Re: Does PostgreSQL check database integrity at startup?
For context: this was first reported in the Barman forum here: https://groups.google.com/forum/#!msg/pgbarman/3aXWpaKWRFI/weUIZxspDAAJ They are using Barman for the backups. Stephen Frost wrote: > > But at some point in time, slave became corrupt (one of the base > > files are zero size where it should be 16Mb in size), and IMHO a > > "red alert" should arise - Slave server shall not even startup at > > all. > > How do you know it should be 16Mb in size...? That sounds like you're > describing a WAL file, but you should be archiving your WAL files during > a backup, not just using whatever is in pg_xlog/pg_wal.. It's not a WAL file -- it's a file backing a table. > > Since backups are taken from slave server, all backups are also corrupt. > > If you aren't following the appropriate process to perform a backup > then, yes, you're going to end up with corrupt and useless/bad backups.
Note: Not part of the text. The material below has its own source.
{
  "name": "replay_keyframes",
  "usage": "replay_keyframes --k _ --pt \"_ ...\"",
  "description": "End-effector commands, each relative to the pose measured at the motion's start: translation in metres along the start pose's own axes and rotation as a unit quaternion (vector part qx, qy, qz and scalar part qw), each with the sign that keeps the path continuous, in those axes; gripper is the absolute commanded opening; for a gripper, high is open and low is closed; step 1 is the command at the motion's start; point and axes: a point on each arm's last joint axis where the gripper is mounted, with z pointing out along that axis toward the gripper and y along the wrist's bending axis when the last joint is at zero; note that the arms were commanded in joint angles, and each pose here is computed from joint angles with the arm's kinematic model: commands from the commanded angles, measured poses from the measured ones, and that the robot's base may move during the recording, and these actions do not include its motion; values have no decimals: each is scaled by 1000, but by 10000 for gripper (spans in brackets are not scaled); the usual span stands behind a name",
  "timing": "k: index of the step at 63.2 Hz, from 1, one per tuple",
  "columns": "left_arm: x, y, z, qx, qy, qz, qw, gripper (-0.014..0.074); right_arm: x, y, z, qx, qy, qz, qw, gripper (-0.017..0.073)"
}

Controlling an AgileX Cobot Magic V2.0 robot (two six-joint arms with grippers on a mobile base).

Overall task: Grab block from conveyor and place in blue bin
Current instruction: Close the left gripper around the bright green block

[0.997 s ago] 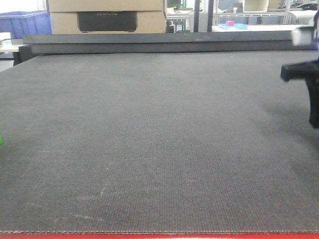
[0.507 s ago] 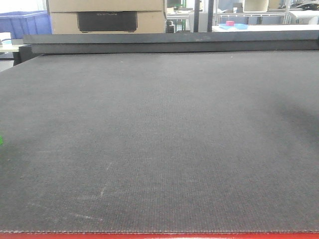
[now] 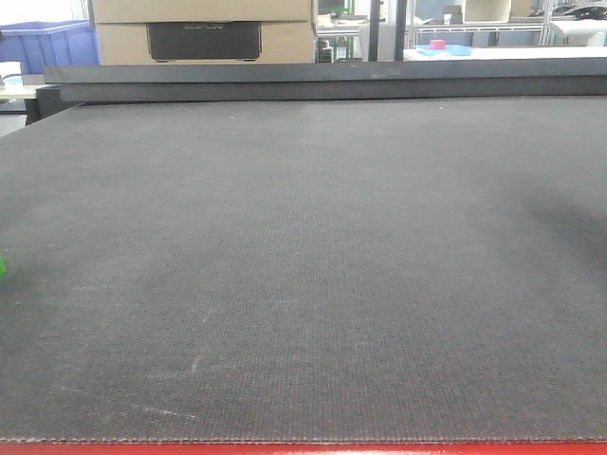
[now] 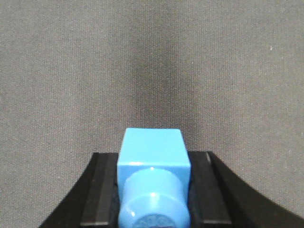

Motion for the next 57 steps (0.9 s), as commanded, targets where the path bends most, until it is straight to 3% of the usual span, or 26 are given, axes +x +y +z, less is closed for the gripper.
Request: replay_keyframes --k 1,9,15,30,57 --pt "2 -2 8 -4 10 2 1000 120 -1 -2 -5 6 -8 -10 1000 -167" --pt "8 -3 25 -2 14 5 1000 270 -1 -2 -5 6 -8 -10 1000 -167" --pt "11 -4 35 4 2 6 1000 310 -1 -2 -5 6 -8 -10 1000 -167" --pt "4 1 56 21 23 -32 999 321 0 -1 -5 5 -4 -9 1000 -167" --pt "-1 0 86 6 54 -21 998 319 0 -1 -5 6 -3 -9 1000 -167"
A few guys went over the backup-taking protocol upthread already. But anyway the backup tool is a moot point. The problem doesn't originate in the backup -- it originates in the standby, from where the backup is taken. The file can be seen as size 0 in the standby. Edson's question is: why wasn't the problem detected in the standby? It seems a valid question to me, to which we currently we don't have any good answer. -- Álvaro Herrerahttps://www.2ndQuadrant.com/ PostgreSQL Development, 24x7 Support, Remote DBA, Training & Services
Re: Does PostgreSQL check database integrity at startup?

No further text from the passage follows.